VANCOUVER -- Early runs of Stuart sockeye and chinook salmon were devastated last year because they couldn't make it past a massive landslide on British Columbia's Fraser River, government officials said Tuesday.
The officials with Fisheries and Oceans Canada told a Commons committee that 99 per cent of early Stuart and 89 per cent of early chinook salmon were lost.
Rebecca Reid, the department's regional director for the Pacific region, said salmon survival improved later in the summer when work started to transport fish past the slide, helping them reach their spawning grounds.
Mortality during the salmon's long journey inland is already high and it's hard to say what exactly causes their deaths, Eric Taylor, a zoology professor and fish expert at the University of British Columbia, said in an interview.
But he said it's clear that the landslide near Big Bar is the culprit behind last year's elevated mortality rate.
It's believed the massive landslide north of Lillooet occurred in late October or early November 2018, but it wasn't discovered until last June after fish had already begun arriving.
Fisheries Minister Bernadette Jordan told the committee the volume of the slide was equivalent to a building 33 storeys high by 17 storeys wide.
About 60,000 fish were helped over the slide last year, she said, while 220,000 made it past on their own once water volume dropped.
Jordan said so far just two chinook have been observed arriving this year.
Plans are in place to significantly increase the number of fish that survive and reach spawning grounds this year including using a pneumatic fish pump - a so-called salmon cannon - and building a series of boulders to create a fish ladder.
“The ultimate goal would be to clear it enough so that it's a natural passageway for the fish, so that it's not something that we have to continually monitor or maintain,” Jordan said.
“But in the meantime, we are making sure that there are measures in place to get the fish through.”
Jordan said another small slide of about two cubic metres happened last month while no workers were present, an indication of the dangerous terrain at the remote site.
The committee heard that Fisheries and Oceans is also exploring how hatcheries could be used to restore runs affected by the landslide.

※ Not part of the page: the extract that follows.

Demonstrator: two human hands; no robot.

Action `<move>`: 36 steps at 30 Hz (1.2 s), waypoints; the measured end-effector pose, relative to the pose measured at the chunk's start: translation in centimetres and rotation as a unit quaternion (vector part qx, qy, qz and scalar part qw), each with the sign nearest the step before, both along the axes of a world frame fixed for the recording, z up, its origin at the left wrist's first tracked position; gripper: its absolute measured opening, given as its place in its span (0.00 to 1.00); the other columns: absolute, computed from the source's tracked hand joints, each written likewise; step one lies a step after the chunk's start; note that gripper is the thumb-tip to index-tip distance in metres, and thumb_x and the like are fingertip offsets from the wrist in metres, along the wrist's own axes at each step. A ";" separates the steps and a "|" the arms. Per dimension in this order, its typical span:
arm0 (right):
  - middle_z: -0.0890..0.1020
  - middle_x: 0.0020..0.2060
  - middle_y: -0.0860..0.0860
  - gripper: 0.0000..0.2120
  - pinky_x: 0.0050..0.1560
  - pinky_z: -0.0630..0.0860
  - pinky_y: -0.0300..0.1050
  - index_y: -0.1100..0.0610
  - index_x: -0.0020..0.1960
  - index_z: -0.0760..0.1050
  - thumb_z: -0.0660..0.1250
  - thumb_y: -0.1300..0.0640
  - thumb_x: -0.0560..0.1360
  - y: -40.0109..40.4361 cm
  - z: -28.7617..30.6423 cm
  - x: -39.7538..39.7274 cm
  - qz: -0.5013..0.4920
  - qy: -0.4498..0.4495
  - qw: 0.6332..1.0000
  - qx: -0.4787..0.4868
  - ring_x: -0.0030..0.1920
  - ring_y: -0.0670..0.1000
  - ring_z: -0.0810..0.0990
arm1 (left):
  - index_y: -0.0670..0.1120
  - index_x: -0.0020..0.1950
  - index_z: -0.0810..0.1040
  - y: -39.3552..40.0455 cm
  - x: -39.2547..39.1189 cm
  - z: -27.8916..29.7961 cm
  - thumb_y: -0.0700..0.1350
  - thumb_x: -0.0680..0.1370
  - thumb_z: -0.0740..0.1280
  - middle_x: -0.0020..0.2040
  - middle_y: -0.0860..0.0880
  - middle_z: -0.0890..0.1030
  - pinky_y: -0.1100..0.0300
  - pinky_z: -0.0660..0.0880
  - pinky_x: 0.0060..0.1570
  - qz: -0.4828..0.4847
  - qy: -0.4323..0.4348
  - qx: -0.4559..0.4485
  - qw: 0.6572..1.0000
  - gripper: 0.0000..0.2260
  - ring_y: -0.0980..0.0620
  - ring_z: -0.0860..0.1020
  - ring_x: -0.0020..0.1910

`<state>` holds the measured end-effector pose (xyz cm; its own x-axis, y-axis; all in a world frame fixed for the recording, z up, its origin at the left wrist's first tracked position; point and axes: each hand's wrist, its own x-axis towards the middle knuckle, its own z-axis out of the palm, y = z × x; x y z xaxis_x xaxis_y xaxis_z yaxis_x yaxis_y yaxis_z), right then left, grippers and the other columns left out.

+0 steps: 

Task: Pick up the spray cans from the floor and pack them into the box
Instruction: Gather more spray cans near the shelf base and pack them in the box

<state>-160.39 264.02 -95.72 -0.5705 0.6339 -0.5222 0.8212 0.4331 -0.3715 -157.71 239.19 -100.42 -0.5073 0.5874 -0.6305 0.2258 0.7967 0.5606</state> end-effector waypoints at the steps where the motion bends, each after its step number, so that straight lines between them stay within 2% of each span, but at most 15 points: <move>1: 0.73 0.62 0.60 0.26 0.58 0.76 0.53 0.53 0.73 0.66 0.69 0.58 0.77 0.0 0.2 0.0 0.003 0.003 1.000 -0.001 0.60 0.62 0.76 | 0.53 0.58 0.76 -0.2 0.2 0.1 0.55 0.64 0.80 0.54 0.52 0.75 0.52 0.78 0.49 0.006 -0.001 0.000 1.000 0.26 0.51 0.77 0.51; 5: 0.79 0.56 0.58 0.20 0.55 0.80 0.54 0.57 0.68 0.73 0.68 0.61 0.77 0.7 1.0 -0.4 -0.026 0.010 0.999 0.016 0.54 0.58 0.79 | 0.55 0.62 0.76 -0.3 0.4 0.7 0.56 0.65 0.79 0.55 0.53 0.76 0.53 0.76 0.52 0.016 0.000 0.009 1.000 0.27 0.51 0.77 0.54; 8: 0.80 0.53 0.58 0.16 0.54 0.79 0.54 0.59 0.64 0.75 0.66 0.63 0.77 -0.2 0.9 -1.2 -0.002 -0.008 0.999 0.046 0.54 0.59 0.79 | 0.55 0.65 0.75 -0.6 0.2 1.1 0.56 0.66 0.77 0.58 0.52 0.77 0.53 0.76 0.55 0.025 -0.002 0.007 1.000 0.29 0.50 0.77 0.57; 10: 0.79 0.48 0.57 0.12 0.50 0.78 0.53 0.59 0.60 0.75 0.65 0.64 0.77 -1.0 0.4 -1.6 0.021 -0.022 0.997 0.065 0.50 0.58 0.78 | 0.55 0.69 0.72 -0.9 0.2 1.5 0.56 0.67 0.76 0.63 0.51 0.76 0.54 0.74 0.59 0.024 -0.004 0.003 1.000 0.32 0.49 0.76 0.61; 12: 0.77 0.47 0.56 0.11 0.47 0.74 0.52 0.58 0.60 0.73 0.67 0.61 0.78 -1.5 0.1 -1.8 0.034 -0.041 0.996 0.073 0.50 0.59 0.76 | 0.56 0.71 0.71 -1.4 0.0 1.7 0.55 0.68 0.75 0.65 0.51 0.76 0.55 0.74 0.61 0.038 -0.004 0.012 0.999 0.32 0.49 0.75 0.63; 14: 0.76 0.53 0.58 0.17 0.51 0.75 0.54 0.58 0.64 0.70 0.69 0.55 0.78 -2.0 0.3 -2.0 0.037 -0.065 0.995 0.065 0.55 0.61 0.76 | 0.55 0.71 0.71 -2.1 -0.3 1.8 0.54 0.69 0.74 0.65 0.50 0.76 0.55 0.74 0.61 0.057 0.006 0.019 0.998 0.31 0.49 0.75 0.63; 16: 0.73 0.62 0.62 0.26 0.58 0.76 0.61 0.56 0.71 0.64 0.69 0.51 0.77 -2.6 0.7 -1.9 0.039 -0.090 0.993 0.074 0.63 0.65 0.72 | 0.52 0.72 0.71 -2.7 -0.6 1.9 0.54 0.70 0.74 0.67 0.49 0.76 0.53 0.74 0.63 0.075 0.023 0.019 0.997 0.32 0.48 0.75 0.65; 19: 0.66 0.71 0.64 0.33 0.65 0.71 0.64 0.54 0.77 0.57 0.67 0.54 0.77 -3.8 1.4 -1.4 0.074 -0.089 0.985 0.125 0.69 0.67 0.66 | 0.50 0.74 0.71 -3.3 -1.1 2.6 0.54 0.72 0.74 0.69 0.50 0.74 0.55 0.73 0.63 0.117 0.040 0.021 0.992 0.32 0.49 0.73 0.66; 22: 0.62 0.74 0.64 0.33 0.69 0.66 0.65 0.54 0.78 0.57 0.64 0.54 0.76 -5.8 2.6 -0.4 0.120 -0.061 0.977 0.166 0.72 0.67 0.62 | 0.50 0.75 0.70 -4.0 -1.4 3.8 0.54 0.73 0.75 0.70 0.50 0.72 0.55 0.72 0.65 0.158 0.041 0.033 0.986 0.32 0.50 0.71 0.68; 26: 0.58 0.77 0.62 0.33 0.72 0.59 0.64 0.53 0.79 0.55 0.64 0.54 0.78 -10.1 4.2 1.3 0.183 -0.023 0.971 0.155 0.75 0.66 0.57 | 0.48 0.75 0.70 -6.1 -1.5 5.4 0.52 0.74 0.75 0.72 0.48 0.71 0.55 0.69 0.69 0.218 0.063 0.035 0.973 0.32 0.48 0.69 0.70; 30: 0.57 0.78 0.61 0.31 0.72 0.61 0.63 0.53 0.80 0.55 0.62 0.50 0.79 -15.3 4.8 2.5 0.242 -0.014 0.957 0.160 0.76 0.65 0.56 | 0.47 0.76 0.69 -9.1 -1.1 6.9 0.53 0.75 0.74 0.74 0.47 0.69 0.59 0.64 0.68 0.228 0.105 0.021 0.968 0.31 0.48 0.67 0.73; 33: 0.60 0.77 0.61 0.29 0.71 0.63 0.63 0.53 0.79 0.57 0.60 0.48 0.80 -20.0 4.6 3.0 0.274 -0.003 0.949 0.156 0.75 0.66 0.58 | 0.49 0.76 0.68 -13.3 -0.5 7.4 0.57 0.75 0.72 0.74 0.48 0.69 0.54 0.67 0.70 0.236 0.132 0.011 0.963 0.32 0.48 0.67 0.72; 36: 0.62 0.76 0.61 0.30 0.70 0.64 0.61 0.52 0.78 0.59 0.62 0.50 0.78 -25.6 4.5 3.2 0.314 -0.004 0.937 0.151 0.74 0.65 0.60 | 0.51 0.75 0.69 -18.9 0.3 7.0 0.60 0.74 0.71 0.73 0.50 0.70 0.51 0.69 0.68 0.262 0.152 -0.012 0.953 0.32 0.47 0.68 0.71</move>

That means some salmon would be captured and their offspring reared before being reintroduced into the wild.
“We know that there's going to be a poor state for many of the upper Fraser River salmon, so we're looking at emergency conservation enhancement measures, including the hatchery component,” said Jordan.
A holding facility went into operation last week, she said, although she acknowledged concerns that large-scale use of hatcheries could affect the genetic diversity of wild salmon stocks.
New Democrat MP Gord Johns, who represents Courtenay-Alberni on Vancouver Island, told the committee that B.C. needs a bigger financial commitment from Ottawa through a joint salmon restoration and innovation fund.
The fund is worth up to $142.85 million over five years until the end of March 2024, and Reid said the total value of applications under the program has so far been $340 million.
“Clearly, this program isn't adequate to service the needs of coastal people,” said Johns.
“One thing that there is consensus on, with Indigenous communities, local governments, recreation fishers, commercial, is that we need more money (for) restoration and habitat protection.”
Johns said there are thousands of volunteers who want to help, but they need resources. Mobilizing such a workforce could be part of B.C.'s COVID-19 pandemic recovery plans while helping to save an iconic coastal species, he added.
The Big Bar landslide is the latest threat to the survival of wild salmon, said Taylor, along with climate change, lost habitat and the poor monitoring of bycatch by different fisheries.
“Big Bar is just one of the most recent incidents that are harming Pacific salmon that are already in a vulnerable position.”
The landslide show the importance of implementing other measures to restore wild salmon runs to ensure their long-term survival, said Taylor.
“The failure to list Pacific salmon under the Species at Risk Act now has even more seriousness because we can't control these things like rock slides.”